> [WHAT YOU WILL DO] Below are entries; repeat exactly, and nothing else, the lines from the one holding "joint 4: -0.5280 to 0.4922" through the one holding "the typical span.", inclusive. Leave the pictures out.
=== DATA ===
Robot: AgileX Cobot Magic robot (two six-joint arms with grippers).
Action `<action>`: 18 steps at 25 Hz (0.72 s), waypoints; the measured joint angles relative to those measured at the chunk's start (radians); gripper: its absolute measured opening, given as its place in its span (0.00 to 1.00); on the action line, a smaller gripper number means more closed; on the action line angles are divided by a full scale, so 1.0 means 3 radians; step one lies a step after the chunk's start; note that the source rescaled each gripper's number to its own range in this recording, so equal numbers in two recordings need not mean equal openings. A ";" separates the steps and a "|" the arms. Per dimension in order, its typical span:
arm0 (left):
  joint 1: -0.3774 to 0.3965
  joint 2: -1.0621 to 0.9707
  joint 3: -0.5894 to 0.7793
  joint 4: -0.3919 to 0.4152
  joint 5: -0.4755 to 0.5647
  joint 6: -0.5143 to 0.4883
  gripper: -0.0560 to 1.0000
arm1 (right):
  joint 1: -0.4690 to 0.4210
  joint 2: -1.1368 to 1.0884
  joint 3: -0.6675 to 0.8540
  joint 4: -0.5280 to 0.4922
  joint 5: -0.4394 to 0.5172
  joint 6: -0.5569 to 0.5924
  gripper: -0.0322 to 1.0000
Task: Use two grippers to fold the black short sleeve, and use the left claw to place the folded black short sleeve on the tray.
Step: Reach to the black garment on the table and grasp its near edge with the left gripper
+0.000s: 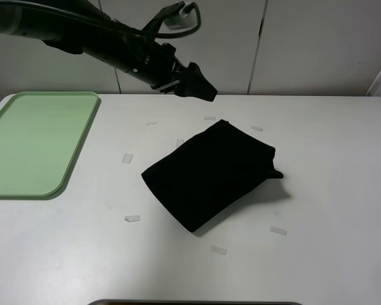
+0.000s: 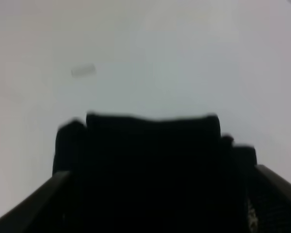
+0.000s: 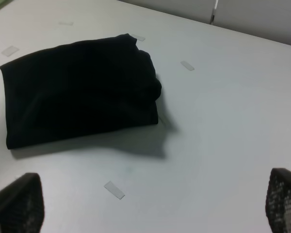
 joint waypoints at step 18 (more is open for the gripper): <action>0.0411 0.0726 -0.0002 -0.0231 0.0116 0.0076 0.87 | 0.0000 0.0000 0.0000 0.0000 0.0000 0.0000 1.00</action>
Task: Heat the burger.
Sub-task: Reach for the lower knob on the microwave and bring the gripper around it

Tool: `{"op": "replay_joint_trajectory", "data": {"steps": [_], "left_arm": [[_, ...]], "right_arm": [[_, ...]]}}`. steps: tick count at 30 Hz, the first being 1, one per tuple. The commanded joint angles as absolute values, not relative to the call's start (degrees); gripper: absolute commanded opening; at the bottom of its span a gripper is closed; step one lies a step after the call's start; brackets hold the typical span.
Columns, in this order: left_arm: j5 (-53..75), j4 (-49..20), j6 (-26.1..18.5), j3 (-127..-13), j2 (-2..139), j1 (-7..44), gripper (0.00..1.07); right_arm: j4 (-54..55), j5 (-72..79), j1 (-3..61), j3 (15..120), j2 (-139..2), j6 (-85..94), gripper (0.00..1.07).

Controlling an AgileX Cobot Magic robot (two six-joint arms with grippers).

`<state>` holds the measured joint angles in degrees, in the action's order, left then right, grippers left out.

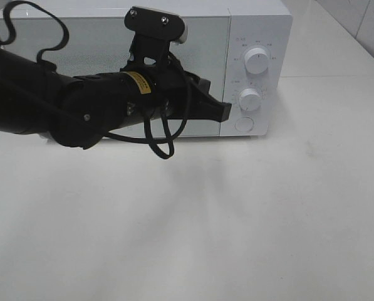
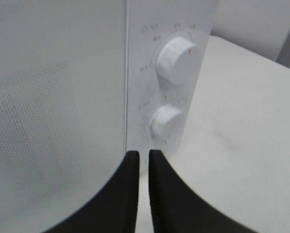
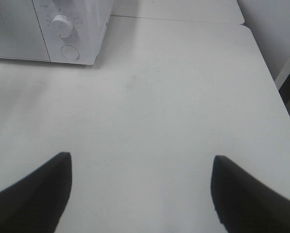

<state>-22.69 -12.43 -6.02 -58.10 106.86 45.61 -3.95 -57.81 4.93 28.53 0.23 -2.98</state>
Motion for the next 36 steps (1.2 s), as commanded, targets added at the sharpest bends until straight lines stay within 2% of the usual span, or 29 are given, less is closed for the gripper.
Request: {"op": "replay_joint_trajectory", "data": {"steps": [1, 2, 3, 4, 5, 6, 7, 12, 19, 28, 34, 36], "left_arm": [[-15.18, -13.01, -6.36, -57.35, 104.45, 45.78, 0.24], [-7.51, -13.01, -6.36, -57.35, 102.96, 45.78, 0.47], [-7.51, -13.01, -6.36, -57.35, 102.96, 45.78, 0.47], [-4.87, -13.01, -6.36, -57.35, 102.22, 45.78, 0.59], [0.57, -12.89, -6.36, -57.35, 101.13, 45.78, 0.87], [0.57, -12.89, -6.36, -57.35, 101.13, 45.78, 0.87], [6.82, -12.72, -6.42, -57.41, 99.87, 45.78, 0.99], [15.36, -10.08, -6.42, -57.41, 97.52, 45.78, 1.0], [30.25, -0.57, -6.3, -57.41, 91.39, 45.78, 1.0], [43.03, 0.0, -4.81, -57.41, 86.23, 45.72, 1.0], [53.51, -0.46, -2.64, -57.41, 83.14, 40.34, 1.0], [57.01, -2.23, -3.5, -57.41, 80.16, 33.46, 1.0]], "right_arm": [[-3.95, -57.01, 4.76, 28.53, 1.72, -2.64, 0.76], [-3.95, -57.01, 4.76, 28.53, 1.72, -2.64, 0.76], [-3.95, -57.01, 4.76, 28.53, 1.72, -2.64, 0.76], [-3.95, -57.01, 4.76, 28.53, 1.72, -2.64, 0.76], [-3.95, -57.01, 4.76, 28.53, 1.72, -2.64, 0.76], [-3.95, -57.01, 4.76, 28.53, 1.72, -2.64, 0.76], [-3.95, -57.01, 4.76, 28.53, 1.72, -2.64, 0.76], [-3.95, -57.01, 4.76, 28.53, 1.72, -2.64, 0.76], [-3.95, -57.01, 4.76, 28.53, 1.72, -2.64, 0.76], [-3.95, -57.01, 4.76, 28.53, 1.72, -2.58, 0.76], [-3.95, -57.01, 4.76, 28.53, 1.72, -2.58, 0.76], [-3.95, -57.01, 4.76, 28.53, 1.72, -2.64, 0.76]]}}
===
> [RESPONSE BELOW]
  joint 4: -0.5280 to 0.4922
  joint 5: -0.4394 to 0.5172
  joint 6: -0.5569 to 0.5924
  gripper: -0.0322 to 1.0000
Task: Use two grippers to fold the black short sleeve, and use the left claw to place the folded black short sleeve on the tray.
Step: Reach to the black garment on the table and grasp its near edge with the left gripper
+0.000s: 
+0.000s: 
+0.000s: 
 joint waypoints at step 18 (more is open for the gripper): <action>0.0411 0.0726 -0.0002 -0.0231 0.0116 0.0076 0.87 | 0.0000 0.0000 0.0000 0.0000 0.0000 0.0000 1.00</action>
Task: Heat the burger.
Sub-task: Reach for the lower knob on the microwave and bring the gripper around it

Tool: `{"op": "replay_joint_trajectory", "data": {"steps": [_], "left_arm": [[_, ...]], "right_arm": [[_, ...]]}}`. steps: tick count at 30 Hz, the first being 1, one per tuple. The commanded joint angles as absolute values, not relative to the call's start (degrees); gripper: absolute commanded opening; at the bottom of its span a gripper is closed; step one lies a step after the call's start; brackets hold the typical span.

Work on the exercise is now concluded.